**Try it**
All lines from the opening of the entries below through the line containing "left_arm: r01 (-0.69" must be output exactly as they appear, with no other lines.

**Information provided**
═══

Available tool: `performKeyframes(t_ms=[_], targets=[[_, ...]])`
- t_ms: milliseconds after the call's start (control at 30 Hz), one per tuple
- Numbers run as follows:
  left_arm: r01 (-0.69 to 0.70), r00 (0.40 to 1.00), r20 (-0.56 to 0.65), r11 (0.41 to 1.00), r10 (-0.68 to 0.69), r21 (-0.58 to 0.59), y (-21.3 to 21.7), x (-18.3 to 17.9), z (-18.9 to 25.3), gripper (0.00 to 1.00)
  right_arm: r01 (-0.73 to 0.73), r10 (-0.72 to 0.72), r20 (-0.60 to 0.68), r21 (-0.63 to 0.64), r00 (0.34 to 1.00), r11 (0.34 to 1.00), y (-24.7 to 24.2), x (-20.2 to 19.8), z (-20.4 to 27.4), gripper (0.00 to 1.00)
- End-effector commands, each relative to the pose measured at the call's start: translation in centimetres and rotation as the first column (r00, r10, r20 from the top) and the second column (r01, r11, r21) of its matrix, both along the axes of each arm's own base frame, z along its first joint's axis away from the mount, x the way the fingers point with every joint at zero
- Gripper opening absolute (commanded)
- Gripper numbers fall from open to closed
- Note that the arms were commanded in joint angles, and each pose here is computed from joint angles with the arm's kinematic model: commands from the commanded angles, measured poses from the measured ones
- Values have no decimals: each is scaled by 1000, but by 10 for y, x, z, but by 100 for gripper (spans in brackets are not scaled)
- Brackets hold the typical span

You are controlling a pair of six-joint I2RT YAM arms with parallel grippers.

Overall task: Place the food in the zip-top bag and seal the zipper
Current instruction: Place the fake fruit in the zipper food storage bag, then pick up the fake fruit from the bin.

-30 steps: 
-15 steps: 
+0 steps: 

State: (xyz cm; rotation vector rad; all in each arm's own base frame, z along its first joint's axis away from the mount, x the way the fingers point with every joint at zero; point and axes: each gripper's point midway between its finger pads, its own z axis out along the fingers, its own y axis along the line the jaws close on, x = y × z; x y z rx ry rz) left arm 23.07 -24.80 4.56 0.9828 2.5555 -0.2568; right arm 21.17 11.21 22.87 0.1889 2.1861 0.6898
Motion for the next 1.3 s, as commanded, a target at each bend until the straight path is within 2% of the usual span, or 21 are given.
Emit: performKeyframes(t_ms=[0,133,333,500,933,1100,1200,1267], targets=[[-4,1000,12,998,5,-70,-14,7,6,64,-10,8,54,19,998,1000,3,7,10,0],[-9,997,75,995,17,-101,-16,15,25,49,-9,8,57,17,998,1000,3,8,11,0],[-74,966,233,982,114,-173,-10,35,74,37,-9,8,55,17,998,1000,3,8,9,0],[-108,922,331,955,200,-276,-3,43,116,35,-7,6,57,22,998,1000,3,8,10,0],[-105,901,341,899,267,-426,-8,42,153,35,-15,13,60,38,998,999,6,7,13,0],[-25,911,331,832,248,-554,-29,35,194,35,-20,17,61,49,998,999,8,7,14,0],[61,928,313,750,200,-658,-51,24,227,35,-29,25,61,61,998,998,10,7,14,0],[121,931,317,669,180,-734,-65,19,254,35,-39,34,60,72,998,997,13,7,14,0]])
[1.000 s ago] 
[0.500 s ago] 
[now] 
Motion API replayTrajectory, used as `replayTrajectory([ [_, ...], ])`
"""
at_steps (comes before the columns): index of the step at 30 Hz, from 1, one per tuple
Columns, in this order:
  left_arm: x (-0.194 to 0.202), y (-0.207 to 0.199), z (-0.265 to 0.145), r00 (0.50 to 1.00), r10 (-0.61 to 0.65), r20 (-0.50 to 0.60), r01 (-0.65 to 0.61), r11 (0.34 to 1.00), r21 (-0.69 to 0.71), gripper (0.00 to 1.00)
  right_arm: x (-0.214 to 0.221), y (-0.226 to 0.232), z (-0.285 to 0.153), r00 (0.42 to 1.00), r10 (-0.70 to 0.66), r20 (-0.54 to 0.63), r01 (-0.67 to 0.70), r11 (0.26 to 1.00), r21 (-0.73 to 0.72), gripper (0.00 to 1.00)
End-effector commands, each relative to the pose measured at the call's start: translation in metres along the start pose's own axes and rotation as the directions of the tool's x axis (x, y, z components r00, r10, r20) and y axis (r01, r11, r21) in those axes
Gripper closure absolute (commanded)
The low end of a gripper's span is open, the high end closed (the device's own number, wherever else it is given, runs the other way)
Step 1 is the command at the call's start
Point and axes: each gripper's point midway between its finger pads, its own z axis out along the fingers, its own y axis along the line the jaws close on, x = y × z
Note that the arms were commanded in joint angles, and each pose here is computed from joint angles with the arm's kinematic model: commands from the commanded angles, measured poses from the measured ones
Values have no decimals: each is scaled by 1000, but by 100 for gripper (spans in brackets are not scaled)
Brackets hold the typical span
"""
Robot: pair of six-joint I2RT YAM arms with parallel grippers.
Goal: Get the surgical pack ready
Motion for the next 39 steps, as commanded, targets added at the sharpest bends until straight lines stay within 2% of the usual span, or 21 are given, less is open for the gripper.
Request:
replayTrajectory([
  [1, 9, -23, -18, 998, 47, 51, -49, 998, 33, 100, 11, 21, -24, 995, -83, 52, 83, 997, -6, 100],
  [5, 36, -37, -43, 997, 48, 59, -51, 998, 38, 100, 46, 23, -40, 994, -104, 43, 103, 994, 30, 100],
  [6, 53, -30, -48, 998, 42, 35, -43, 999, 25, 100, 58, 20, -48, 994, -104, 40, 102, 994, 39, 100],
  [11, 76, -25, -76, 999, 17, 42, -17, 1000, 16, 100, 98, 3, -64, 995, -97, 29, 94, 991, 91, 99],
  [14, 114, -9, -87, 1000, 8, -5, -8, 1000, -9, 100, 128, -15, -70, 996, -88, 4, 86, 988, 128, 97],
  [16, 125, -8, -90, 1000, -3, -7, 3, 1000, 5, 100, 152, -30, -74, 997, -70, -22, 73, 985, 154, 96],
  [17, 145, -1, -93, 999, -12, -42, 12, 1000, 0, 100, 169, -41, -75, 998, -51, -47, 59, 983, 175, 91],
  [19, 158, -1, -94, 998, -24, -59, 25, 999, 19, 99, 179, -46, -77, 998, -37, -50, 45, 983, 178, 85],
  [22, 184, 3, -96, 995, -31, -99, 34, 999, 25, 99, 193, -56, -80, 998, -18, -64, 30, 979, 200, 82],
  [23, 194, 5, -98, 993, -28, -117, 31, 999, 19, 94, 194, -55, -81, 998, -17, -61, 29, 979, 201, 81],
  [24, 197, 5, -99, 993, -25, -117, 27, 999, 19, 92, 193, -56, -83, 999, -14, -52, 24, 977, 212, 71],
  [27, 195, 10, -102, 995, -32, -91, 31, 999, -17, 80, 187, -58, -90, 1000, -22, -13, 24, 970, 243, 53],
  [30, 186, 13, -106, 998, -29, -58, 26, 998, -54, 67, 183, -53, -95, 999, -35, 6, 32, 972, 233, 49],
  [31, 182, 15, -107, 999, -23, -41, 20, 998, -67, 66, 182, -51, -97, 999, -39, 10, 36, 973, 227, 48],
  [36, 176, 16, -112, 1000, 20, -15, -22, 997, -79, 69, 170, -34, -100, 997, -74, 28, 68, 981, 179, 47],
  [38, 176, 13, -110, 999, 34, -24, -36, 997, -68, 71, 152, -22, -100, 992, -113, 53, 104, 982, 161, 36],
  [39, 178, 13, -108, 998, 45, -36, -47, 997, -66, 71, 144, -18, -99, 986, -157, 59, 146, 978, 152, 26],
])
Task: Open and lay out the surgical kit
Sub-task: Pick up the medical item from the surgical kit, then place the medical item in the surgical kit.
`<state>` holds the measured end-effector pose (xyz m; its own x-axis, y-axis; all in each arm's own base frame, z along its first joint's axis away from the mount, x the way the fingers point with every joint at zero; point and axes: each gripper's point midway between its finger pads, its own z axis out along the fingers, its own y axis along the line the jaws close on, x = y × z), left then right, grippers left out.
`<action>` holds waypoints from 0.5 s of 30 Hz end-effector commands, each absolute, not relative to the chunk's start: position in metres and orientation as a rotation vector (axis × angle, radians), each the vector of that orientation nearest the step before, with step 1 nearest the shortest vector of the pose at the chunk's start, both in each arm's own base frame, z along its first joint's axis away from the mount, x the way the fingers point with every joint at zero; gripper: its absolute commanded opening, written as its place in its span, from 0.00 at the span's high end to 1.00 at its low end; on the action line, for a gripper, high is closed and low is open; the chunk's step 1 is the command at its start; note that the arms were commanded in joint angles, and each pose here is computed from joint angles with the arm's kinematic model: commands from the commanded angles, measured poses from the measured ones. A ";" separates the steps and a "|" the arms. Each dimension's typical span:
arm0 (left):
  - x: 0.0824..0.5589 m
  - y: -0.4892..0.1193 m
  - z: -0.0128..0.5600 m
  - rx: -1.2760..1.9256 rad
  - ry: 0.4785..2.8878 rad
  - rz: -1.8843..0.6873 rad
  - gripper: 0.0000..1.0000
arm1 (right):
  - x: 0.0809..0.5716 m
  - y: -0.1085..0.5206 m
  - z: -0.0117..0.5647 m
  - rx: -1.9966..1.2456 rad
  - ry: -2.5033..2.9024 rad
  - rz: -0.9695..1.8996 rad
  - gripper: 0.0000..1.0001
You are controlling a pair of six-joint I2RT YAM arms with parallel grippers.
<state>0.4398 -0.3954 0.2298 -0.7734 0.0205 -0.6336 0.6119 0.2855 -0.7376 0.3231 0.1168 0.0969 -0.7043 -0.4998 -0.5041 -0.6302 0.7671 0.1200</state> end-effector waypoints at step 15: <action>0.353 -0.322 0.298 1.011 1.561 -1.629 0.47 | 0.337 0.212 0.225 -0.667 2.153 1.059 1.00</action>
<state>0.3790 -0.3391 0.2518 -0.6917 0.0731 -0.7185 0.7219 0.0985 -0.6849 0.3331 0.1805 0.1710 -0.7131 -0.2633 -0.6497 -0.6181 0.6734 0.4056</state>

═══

**Reply to the exercise**
Available tool: `performKeyframes(t_ms=[_], targets=[[_, ...]])`
- t_ms: milliseconds after the call's start (control at 30 Hz), one per tuple
- Numbers run as follows:
  left_arm: r01 (-0.69 to 0.70), r00 (0.40 to 1.00), r20 (-0.56 to 0.65), r11 (0.41 to 1.00), r10 (-0.68 to 0.69), r21 (-0.58 to 0.59), y (-21.3 to 21.7), x (-18.3 to 17.9), z (-18.9 to 25.3), gripper (0.00 to 1.00)

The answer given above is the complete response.